Put away the remote, I’m back!
Working at a new and significantly busier job has precluded me from entering any new blog entries of late.
Additionally with the advent of this bizarre push for web ownership by the computer illiterate masses in the form of Facebook, Bebo, My Space and the many other incarnations of what are effectively are personal home pages for dummies, I’ve not really had time to concentrate on my blog at all.
It’s slightly galling for me that it’s now so easy to make your own web space, admittedly restricted by whatever system you use but nonetheless, there used to be a day where putting together a personal web page was a skill, and developing one that looked good and had good content was an art form.

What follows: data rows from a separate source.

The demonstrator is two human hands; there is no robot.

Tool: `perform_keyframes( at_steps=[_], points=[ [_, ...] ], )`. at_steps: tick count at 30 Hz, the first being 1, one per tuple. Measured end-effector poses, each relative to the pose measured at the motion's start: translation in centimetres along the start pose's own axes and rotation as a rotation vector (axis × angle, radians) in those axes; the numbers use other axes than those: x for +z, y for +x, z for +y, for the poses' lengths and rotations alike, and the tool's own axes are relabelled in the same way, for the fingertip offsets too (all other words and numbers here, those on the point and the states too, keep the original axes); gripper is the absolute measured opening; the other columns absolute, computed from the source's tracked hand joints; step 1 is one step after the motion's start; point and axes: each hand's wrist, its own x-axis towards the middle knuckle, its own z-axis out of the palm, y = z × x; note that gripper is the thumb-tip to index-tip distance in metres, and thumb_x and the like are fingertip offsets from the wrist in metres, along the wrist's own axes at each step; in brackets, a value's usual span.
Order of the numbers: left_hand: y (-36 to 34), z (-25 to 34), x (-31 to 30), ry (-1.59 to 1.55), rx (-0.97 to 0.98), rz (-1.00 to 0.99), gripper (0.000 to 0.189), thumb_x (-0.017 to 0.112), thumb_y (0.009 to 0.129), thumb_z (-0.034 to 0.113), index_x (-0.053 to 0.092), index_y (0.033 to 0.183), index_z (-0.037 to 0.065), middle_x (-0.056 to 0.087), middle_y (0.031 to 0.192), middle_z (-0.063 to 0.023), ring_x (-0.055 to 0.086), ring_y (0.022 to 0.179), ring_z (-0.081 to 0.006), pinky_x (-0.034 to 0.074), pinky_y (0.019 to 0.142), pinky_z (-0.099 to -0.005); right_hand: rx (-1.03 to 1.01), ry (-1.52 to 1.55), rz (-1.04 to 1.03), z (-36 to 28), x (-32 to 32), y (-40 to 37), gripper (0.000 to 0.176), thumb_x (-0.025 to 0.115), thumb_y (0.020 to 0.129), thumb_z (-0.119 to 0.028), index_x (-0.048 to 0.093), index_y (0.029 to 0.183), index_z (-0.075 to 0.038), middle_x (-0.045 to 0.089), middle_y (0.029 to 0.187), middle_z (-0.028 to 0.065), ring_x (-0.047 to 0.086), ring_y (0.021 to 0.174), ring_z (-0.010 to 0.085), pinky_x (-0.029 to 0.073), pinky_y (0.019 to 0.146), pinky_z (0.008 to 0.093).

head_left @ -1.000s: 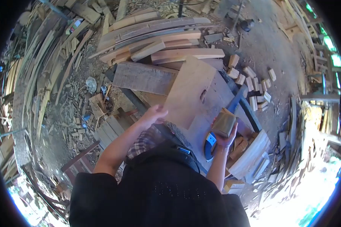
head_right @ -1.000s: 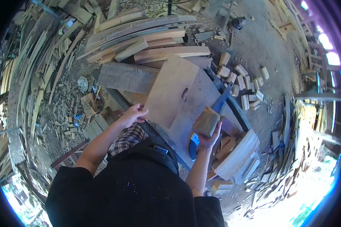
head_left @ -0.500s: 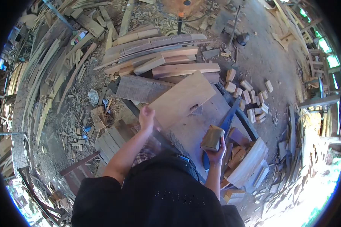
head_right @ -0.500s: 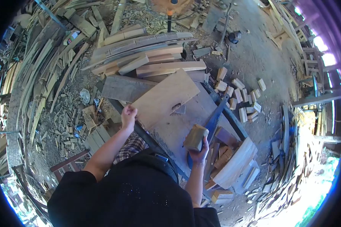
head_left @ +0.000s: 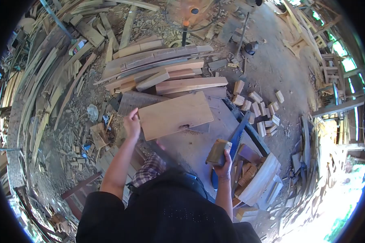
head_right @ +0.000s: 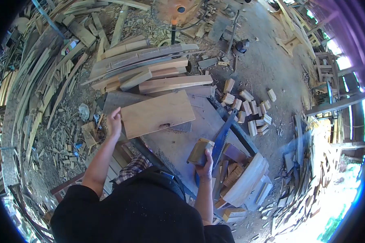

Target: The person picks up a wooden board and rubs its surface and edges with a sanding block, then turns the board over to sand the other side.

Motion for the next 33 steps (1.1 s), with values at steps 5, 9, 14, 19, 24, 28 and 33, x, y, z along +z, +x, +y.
perform_keyframes(
  at_steps=[5,9,14,19,24,28,33],
  points=[
    [1.3,8.9,1.2,0.474,0.462,0.132,0.054,0.066,0.094,0.024,0.051,0.144,0.011,0.060,0.124,-0.0132,0.054,0.119,-0.0327,0.035,0.108,-0.0541,-0.092,-0.115,0.025,0.7,1.4,1.5,0.043,0.062,0.098,-0.030,0.053,0.135,-0.011,0.067,0.117,0.0075,0.067,0.104,0.0233,0.056,0.089,0.0412],
    [-3.5,13.9,8.4,0.528,0.569,-0.061,0.078,0.067,0.091,0.050,0.039,0.152,0.010,0.042,0.145,-0.0227,0.032,0.140,-0.0417,0.018,0.116,-0.0615,-0.176,-0.196,0.063,-0.1,3.9,2.8,0.041,0.062,0.098,-0.028,0.050,0.136,-0.016,0.063,0.118,0.0048,0.064,0.104,0.0202,0.055,0.088,0.0385],
    [-4.3,15.0,15.7,0.642,0.486,-0.085,0.096,0.058,0.087,0.071,0.031,0.156,0.010,0.036,0.150,-0.0248,0.024,0.144,-0.0437,0.011,0.119,-0.0614,-0.219,-0.247,0.047,-1.2,5.8,2.5,0.045,0.061,0.098,-0.026,0.047,0.139,-0.017,0.060,0.122,0.0046,0.061,0.108,0.0192,0.053,0.089,0.0378],
    [-4.2,15.0,15.1,0.594,0.621,-0.234,0.093,0.061,0.084,0.070,0.037,0.151,0.010,0.042,0.142,-0.0202,0.031,0.138,-0.0410,0.016,0.117,-0.0599,-0.225,-0.368,0.061,-1.0,5.5,0.5,0.054,0.060,0.099,-0.025,0.040,0.148,-0.015,0.057,0.128,0.0055,0.060,0.111,0.0204,0.051,0.092,0.0358],
    [-4.5,14.8,15.3,0.511,0.767,-0.373,0.088,0.063,0.083,0.069,0.044,0.146,0.011,0.045,0.139,-0.0189,0.033,0.137,-0.0400,0.017,0.116,-0.0602,-0.333,-0.503,0.107,1.2,4.7,1.8,0.073,0.062,0.098,-0.014,0.022,0.160,-0.012,0.059,0.128,0.0116,0.060,0.106,0.0172,0.051,0.091,0.0318],
    [-5.4,15.2,17.7,0.656,0.717,-0.225,0.073,0.059,0.088,0.063,0.049,0.143,0.016,0.045,0.139,-0.0192,0.032,0.137,-0.0397,0.014,0.116,-0.0629,-0.554,-0.997,0.196,2.6,7.2,2.3,0.086,0.073,0.088,-0.022,0.026,0.160,-0.012,0.045,0.136,0.0239,0.050,0.121,0.0332,0.041,0.105,0.0445],
    [-5.6,16.3,18.2,0.680,0.608,-0.258,0.062,0.051,0.095,0.059,0.050,0.143,0.019,0.045,0.138,-0.0197,0.031,0.138,-0.0397,0.010,0.117,-0.0630,-0.610,-1.549,0.290,1.6,9.3,4.2,0.085,0.075,0.085,-0.032,0.034,0.159,-0.023,0.046,0.121,0.0294,0.048,0.113,0.0441,0.040,0.099,0.0536]
  ],
)
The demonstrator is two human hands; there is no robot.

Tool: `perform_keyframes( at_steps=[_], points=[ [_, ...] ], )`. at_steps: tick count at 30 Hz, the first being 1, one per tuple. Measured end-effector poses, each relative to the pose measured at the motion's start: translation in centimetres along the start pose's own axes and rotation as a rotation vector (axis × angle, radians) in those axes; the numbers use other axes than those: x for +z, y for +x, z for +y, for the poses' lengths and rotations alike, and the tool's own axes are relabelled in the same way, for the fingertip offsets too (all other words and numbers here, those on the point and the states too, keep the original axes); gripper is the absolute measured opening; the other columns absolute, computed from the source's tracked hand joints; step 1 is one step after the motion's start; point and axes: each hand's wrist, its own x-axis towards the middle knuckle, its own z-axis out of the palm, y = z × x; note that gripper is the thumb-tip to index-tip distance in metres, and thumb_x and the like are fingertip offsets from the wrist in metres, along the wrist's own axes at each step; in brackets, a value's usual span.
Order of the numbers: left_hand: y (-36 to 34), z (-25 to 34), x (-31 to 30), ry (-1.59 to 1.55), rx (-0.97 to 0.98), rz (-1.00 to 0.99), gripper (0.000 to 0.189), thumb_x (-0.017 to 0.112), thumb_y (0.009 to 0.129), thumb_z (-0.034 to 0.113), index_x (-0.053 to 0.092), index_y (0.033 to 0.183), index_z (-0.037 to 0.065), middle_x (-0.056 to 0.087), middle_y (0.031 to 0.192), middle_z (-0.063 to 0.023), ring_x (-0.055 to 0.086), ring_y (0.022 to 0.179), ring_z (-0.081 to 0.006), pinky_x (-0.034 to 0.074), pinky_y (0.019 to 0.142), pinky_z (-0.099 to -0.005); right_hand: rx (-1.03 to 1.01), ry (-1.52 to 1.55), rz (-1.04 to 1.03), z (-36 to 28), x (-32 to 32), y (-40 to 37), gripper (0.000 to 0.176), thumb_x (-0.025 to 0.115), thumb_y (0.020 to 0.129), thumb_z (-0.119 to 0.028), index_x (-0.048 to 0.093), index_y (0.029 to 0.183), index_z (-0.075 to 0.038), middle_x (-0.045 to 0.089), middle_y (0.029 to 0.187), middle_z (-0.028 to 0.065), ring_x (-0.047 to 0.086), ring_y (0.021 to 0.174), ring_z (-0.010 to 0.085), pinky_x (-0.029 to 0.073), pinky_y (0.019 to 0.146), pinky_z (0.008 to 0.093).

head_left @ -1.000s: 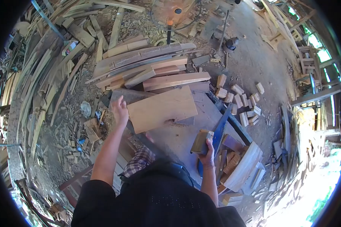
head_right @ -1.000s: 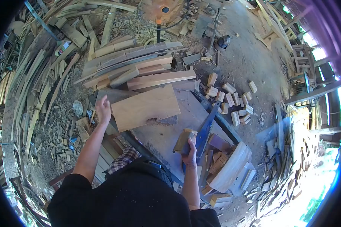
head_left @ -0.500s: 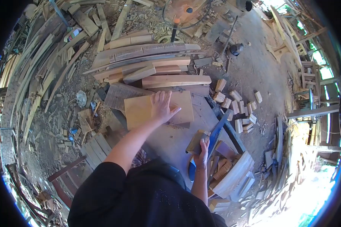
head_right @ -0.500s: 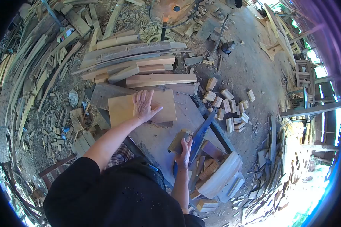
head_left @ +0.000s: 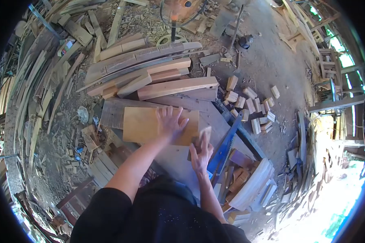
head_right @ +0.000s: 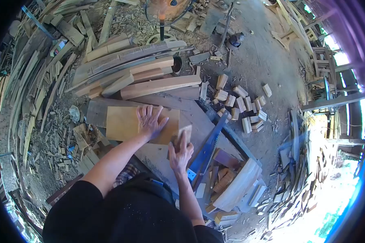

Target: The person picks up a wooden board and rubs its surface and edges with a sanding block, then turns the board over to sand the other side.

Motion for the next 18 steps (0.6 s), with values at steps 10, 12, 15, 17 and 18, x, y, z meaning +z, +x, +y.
perform_keyframes(
  at_steps=[10,12,15,17,18],
  points=[
    [0.2,0.5,-0.6,-0.021,-0.093,-0.111,0.058,0.049,0.097,0.056,0.052,0.141,0.018,0.046,0.137,-0.0195,0.032,0.138,-0.0387,0.006,0.118,-0.0619,-0.198,-0.244,0.001,-0.8,0.5,2.6,0.079,0.075,0.084,-0.037,0.043,0.155,-0.023,0.047,0.124,0.0343,0.050,0.111,0.0482,0.043,0.095,0.0553],
    [0.6,0.4,-0.6,-0.025,-0.099,-0.114,0.057,0.049,0.097,0.055,0.053,0.140,0.018,0.046,0.137,-0.0196,0.032,0.138,-0.0385,0.007,0.118,-0.0616,-0.211,-0.190,-0.001,-0.5,0.3,2.0,0.079,0.074,0.084,-0.037,0.042,0.155,-0.024,0.046,0.123,0.0343,0.049,0.111,0.0486,0.042,0.095,0.0554],
    [0.1,0.7,-0.7,0.026,-0.088,-0.104,0.054,0.051,0.096,0.054,0.055,0.137,0.018,0.048,0.135,-0.0180,0.033,0.137,-0.0376,0.007,0.118,-0.0616,-0.188,-0.124,0.086,-1.5,1.6,7.3,0.079,0.073,0.085,-0.038,0.040,0.157,-0.025,0.047,0.119,0.0336,0.049,0.108,0.0486,0.042,0.094,0.0546],
    [0.2,0.7,-0.9,-0.009,-0.086,-0.095,0.052,0.054,0.096,0.052,0.055,0.136,0.018,0.048,0.132,-0.0161,0.035,0.135,-0.0369,0.008,0.118,-0.0618,-0.124,-0.038,0.006,-2.0,2.7,13.9,0.080,0.072,0.086,-0.039,0.038,0.157,-0.024,0.048,0.116,0.0325,0.050,0.105,0.0480,0.042,0.093,0.0543],
    [0.1,0.7,-1.2,0.001,-0.077,-0.094,0.052,0.054,0.096,0.052,0.055,0.136,0.018,0.048,0.132,-0.0161,0.035,0.135,-0.0369,0.008,0.118,-0.0618,-0.120,-0.026,0.012,-1.9,2.6,13.6,0.080,0.072,0.086,-0.039,0.038,0.157,-0.024,0.048,0.116,0.0325,0.050,0.105,0.0480,0.042,0.093,0.0543]
  ],
)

With the advent of all these user friendly tools, any man and his dog can put together a space and decorate it with any number of ridiculous applications and skinning engines, often with no thought to design or style.
Frankly I’m appalled by the look of some spaces and it seems that we’re undergoing the same issues that we had with the advent of web development at the end of the 90s which for the uninitiated consisted of a multitude of excessively long web pages covered in animated gif’s and midi music.
So why do I use it, well partly to stop the incessant mail from Bebo or Facebook asking me to join. what I failed to realise however, was that I was merely exchanging those emails for a whole new set of emails informing me of the latest actions of my increasingly large Facebook friends list.
I do not however subscribe to the adding of friends whom I do not know. Online friendships don’t sit well with me. To me it seems like a society with increasing issues of identity and self esteem looking for ways to connect without the feeling of insecurity of the real world. I point to World of Warcraft as a prime example.
Are people too scared to be themselves in real life for fear of persecution thus forcing them to turn to an online identity to express themselves?
Maybe I’m reading too much into this but I’ve spent alot of time trying to overcome my own insecurities and I think that you’ve got to get out there and meet people in real life. The fact that people have enough time to update their online profiles makes me wonder if people shouldn’t go and find other things to do.
On the other hand maybe I spend too much time playing and coaching Soccer… but then at least I’m getting out there and meeting people.
It seems to me that these online profile applications merely package up existing functionality in bright new funky packaging.
To give you an example, all these funky new phones that keep coming out with new features that you’ll supposedly want. I’ve lost count of the amount of people who will trade in a perfectly good relatively new phone for a brand new one with all the latest gadgets. At the end of the day a phone is a phone, you use it to call people (with the exception of the iPhone on which you can listen to music), I wont be trading my phone in for a while yet, it’s got an FM radio which is enough to keep me entertained on my walks to work.
Its the same with Facebook, Bebo etc.
I get comments, personal messages and a multitude of other messages that could just as easily be sent in an email, I do after all have access to my email for the large majority of every day.